Counsel for the plaintiff argues that he was justified in canceling the depositions because the court's order violated the plaintiff's fundamental right to be represented by Mr. Jaques. In light of Mr. Krispin's representations to the district court in the telephone conference, however, it appears that the court granted Mr. Krispin the relief he had requested. Mr. Krispin informed the court that he planned to take the depositions in their entirety and wished only to seek the advice of Mr. Jaques during breaks from the testimony. There was no objection by Mr. Krispin when the court directed that the depositions be held at the Jaques Law Firm on that understanding. We find no abuse of discretion in the award of expenses and attorney fees incurred as a result of the plaintiff's cancellation of depositions that were to have been taken under ground rules suggested by the plaintiff's own counsel.

Rule 11, Fed. R. Civ. P. permits a district court to impose sanctions upon any attorney or party who signs and files with the court a pleading, motion, or other paper that has no basis in law or in fact. Business Guides, Inc. v. Chromatic Communications Enterprises, Inc., 498 U.S. 533, 541-46 (1991); Homico Construction and Development Co. v. Ti-Bert Systems, Inc., 939 F.2d 392, 394 (6th Cir. 1991). " [T]he relevant inquiry is whether a specific filing was, if not successful, at least well founded." Business Guides, 498 U.S. at 553.

After viewing the videotape in camera, the district court found that the plaintiff's motion to exclude it was not well-grounded in fact.

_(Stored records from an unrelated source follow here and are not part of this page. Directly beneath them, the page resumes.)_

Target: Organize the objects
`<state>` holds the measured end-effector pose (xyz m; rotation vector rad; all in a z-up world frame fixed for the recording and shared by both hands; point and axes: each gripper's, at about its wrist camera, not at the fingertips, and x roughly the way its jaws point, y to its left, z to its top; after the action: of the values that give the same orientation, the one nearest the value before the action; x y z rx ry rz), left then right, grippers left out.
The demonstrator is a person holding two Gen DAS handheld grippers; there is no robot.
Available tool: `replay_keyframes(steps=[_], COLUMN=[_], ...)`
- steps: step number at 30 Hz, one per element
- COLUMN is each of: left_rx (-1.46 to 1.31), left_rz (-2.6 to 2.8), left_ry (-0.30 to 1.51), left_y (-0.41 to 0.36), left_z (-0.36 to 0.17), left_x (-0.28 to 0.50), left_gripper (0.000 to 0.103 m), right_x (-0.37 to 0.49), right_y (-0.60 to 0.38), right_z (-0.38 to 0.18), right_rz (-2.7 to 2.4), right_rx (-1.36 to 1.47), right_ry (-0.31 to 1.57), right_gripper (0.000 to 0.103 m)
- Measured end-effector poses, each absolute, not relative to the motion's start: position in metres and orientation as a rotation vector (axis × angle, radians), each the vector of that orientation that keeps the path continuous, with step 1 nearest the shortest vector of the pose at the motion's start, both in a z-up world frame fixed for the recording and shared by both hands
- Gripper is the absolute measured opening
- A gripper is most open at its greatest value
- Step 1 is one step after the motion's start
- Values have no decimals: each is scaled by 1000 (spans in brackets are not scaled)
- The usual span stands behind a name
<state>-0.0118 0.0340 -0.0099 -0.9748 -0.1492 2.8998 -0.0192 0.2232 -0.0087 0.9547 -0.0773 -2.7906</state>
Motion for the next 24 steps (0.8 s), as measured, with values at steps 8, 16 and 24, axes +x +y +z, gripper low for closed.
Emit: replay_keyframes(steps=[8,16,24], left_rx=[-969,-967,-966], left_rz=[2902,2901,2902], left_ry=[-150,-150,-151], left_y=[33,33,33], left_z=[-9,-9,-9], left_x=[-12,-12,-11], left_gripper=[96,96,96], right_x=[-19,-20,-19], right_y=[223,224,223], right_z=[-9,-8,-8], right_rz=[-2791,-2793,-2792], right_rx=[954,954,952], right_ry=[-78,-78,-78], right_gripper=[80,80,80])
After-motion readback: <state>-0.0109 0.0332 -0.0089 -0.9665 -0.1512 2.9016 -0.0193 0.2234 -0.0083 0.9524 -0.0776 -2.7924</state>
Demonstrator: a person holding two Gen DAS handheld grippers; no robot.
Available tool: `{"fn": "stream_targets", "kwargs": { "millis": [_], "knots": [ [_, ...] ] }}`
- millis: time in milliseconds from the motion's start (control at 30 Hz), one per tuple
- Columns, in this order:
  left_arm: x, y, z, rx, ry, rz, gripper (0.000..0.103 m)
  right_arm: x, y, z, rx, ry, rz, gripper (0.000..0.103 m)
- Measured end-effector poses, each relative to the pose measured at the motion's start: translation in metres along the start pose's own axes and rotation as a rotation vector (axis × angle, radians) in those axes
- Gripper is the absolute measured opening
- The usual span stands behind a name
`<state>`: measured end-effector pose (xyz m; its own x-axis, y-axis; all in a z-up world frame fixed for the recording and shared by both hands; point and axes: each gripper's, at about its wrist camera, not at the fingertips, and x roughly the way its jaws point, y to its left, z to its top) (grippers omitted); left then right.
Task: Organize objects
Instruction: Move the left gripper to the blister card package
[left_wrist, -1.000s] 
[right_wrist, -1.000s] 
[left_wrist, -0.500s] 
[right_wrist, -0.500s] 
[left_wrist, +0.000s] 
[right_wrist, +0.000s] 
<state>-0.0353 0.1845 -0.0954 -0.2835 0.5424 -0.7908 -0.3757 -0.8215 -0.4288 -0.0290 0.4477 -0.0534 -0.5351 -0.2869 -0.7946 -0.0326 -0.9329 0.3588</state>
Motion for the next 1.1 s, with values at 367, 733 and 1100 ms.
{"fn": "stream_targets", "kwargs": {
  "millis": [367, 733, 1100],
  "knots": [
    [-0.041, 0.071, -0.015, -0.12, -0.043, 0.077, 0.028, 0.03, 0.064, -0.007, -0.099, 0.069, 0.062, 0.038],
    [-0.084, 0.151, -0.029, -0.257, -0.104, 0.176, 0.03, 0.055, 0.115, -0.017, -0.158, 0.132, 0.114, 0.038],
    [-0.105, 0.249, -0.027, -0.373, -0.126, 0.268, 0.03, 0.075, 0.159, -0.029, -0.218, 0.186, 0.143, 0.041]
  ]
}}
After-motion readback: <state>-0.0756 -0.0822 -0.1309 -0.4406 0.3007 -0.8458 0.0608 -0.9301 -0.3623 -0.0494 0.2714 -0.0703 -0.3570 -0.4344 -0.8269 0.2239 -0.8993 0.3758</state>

Rule 11 sanctions were imposed on that basis. Again, we must apply an abuse of discretion standard in reviewing the district court's decision. See Cooter & Gell v. Hartmarx Corp., 496 U.S. 384, 405 (1990). The nature and extent of the sanction likewise fall within the discretion of the district court. Orlett, 954 F.2d at 419; Mihalik v. Pro Arts, Inc., 851 F.2d 790, 793 (6th Cir. 1988).

It was clear to the district court that the "breaks" in the tape, which resulted from the camera operator's use of the "pause" mode on the camera, were not calculated to mislead the viewer and had no tendency to do so. David Wright, who was operating the camera as Mr. Voss' basketball game was being filmed, testified that during the filming of the game he put the camera on pause several times, which would explain gaps in the presentation of the film.

The district court found no reasonable basis for any contention that the tape had been tampered with or "sped up" by the defendant. The district judge's observations about the tape are not clearly erroneous, and we find no abuse of discretion in the order imposing sanctions.